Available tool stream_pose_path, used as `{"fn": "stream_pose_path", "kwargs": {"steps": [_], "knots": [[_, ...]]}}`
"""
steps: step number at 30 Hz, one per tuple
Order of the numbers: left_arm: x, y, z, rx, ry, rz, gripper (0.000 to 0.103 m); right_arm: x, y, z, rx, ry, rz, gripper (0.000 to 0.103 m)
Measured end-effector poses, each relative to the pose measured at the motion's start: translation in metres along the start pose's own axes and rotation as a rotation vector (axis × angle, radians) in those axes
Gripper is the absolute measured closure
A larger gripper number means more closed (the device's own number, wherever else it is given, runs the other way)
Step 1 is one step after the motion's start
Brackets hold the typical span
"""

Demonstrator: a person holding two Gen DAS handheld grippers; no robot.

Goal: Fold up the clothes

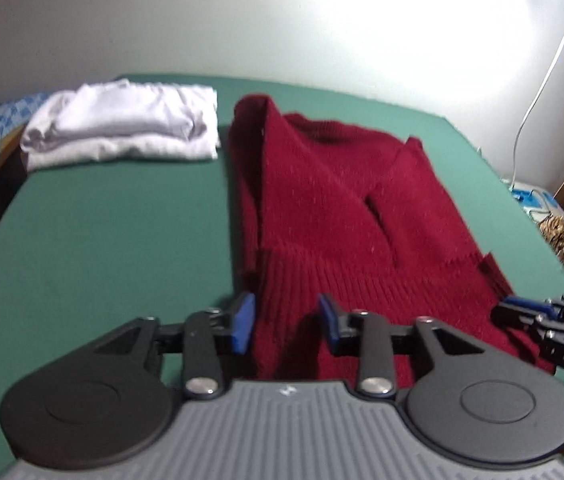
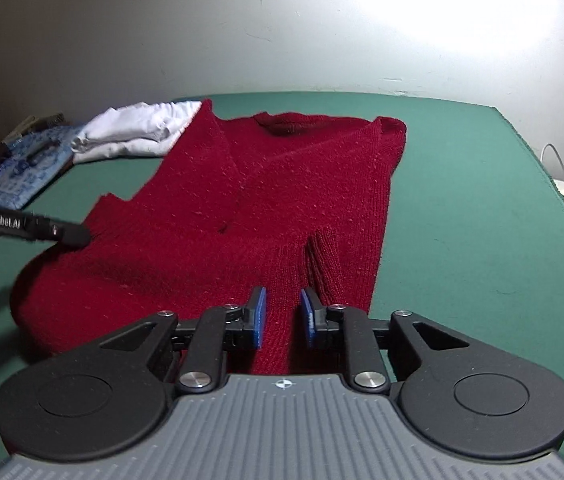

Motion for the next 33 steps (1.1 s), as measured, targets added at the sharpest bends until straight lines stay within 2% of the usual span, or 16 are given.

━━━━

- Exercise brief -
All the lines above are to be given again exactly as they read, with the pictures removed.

- Written response -
Available tool stream_pose_path, used as `{"fn": "stream_pose_path", "kwargs": {"steps": [_], "knots": [[_, ...]]}}`
"""
steps: step number at 30 Hz, one per tuple
Order of the numbers: left_arm: x, y, z, rx, ry, rz, gripper (0.000 to 0.103 m); right_arm: x, y, z, rx, ry, rz, gripper (0.000 to 0.103 m)
Measured end-effector poses, each relative to the pose measured at the motion's start: translation in metres along the start pose's own axes and rotation as a rotation vector (axis × angle, radians) in those axes
Gripper is the absolute measured closure
A larger gripper number means more closed (the device's own number, wherever else it is given, runs the other way)
Step 1 is one step after the motion's start
Brackets hold the typical span
"""

Demonstrator: a person holding two Gen DAS handheld grippers; no robot.

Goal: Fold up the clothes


Motion for the next 33 steps (1.1 s), as measured, targets added at the sharpest bends until straight lines stay within 2% of the usual span, or 16 are given.

No additional work remains on the exercise.